__Required work__
Although pictures appear in the entries below, leave them out and print exactly the lines from the first line through the line containing "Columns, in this".

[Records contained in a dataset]
★ ★ ★ ★ ★ ★ ★
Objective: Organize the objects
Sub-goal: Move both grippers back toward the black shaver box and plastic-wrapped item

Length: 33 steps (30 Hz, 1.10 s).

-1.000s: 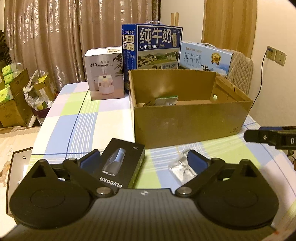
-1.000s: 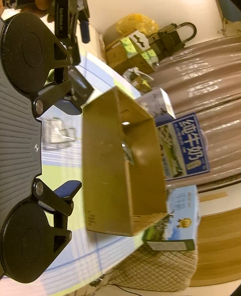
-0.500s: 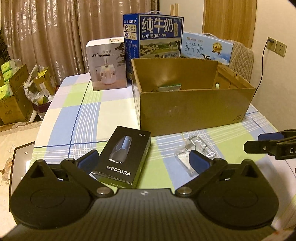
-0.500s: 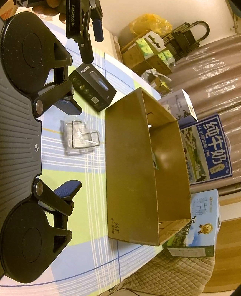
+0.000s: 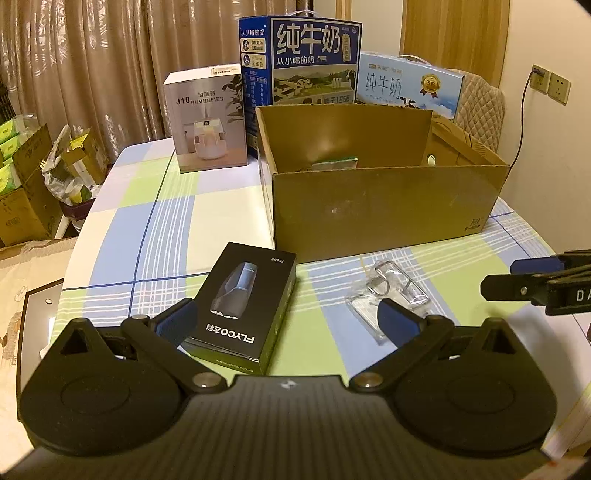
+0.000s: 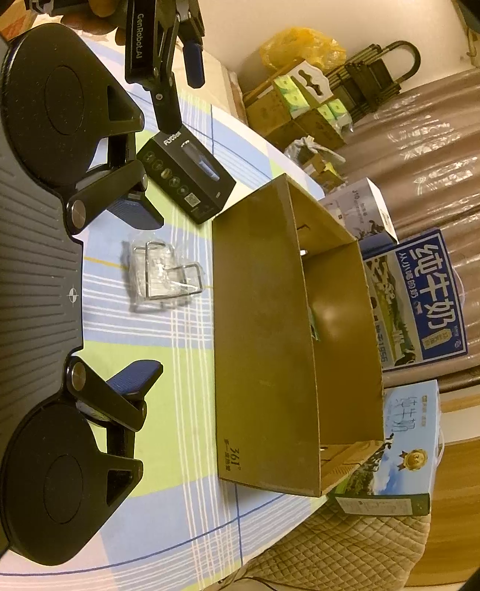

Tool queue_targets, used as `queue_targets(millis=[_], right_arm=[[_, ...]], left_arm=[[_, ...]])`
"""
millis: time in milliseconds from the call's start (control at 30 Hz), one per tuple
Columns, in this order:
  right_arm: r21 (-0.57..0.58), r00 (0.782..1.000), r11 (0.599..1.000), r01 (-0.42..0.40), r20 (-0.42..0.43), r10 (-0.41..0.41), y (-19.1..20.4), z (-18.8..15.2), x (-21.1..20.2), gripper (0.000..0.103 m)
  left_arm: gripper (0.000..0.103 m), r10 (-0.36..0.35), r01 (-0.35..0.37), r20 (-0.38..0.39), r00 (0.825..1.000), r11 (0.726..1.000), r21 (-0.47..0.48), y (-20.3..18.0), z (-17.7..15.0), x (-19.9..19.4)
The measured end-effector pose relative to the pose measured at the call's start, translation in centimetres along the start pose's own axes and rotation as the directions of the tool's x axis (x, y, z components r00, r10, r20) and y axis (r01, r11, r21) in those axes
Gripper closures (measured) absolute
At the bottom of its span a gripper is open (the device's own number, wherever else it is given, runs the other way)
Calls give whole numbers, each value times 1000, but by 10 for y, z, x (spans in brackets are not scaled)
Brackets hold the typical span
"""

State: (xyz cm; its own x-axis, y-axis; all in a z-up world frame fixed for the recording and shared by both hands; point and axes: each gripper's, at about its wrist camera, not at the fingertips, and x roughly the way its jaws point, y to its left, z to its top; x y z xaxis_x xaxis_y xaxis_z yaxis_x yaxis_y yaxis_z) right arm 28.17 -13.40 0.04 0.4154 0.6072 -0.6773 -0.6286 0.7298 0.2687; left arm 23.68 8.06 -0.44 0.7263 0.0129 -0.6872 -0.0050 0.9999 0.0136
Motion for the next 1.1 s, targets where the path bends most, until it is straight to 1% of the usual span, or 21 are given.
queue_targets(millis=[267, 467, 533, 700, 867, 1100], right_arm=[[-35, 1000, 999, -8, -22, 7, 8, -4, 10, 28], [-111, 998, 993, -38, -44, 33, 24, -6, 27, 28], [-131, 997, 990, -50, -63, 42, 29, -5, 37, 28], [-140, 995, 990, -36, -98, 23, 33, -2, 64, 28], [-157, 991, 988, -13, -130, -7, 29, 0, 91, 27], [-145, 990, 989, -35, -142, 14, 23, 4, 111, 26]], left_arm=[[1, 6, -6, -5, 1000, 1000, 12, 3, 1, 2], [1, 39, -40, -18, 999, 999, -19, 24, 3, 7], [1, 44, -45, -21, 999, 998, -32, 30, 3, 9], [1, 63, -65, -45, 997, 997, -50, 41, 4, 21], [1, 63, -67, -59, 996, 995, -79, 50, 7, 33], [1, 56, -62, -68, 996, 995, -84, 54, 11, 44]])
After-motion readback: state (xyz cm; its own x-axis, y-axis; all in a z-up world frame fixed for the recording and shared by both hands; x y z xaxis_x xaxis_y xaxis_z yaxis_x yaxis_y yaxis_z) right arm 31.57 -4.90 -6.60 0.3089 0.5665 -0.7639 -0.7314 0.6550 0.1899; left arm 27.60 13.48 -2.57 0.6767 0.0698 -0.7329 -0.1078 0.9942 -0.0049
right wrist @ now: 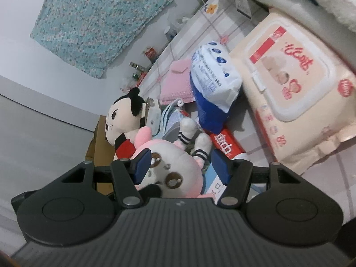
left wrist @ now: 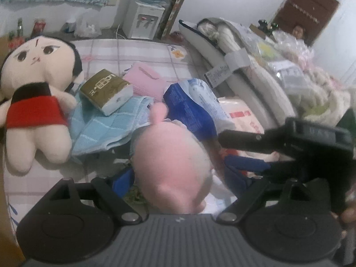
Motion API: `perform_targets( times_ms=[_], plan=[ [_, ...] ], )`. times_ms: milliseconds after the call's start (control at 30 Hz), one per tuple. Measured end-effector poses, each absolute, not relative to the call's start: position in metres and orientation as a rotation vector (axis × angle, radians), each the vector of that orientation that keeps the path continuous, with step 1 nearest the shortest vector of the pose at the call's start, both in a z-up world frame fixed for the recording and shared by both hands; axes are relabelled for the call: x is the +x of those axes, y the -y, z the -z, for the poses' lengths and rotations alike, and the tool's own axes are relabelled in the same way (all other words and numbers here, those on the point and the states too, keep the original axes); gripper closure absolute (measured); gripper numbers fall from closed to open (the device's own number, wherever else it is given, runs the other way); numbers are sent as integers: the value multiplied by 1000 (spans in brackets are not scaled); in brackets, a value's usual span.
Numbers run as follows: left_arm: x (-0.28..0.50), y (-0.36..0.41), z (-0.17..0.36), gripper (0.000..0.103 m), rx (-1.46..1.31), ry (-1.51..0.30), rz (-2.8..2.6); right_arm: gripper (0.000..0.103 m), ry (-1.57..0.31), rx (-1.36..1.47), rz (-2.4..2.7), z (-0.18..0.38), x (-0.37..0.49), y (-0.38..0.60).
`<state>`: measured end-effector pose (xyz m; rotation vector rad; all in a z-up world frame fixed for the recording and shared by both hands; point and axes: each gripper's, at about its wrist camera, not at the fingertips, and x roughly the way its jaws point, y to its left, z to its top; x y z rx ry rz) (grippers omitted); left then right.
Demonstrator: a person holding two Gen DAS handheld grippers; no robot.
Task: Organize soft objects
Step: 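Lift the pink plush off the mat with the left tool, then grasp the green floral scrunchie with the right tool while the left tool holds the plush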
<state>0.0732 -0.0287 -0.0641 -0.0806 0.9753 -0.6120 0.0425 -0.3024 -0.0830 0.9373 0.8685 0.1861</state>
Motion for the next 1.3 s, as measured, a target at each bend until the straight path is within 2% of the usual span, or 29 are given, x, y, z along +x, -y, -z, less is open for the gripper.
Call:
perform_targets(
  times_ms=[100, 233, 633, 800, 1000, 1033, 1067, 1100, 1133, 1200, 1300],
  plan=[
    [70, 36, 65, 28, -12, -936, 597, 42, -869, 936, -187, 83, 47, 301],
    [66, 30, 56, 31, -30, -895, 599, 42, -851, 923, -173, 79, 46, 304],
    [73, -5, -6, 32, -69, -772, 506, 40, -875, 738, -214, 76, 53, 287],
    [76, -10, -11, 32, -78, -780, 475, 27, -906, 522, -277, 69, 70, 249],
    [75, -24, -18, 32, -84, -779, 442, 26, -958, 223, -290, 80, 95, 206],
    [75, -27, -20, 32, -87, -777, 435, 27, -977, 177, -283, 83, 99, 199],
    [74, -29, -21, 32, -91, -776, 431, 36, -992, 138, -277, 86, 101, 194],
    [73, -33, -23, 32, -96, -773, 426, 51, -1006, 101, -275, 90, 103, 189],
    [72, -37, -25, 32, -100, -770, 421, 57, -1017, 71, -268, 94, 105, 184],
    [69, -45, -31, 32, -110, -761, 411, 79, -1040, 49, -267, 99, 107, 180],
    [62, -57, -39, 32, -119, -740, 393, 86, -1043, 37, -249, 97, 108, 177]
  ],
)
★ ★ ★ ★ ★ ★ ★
__Answer below__
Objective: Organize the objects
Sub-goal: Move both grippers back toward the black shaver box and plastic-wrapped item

Length: 33 steps (30 Hz, 1.10 s).

-1.000s: 
-1.000s: 
-0.500s: 
-0.500s: 
+0.000s: 
+0.000s: 

Tool queue_targets, used as `queue_targets(millis=[_], right_arm=[[_, ...]], left_arm=[[_, ...]])`
"""
millis: time in milliseconds from the call's start (control at 30 Hz), one per tuple
Columns, in this order:

This answer requires nothing further.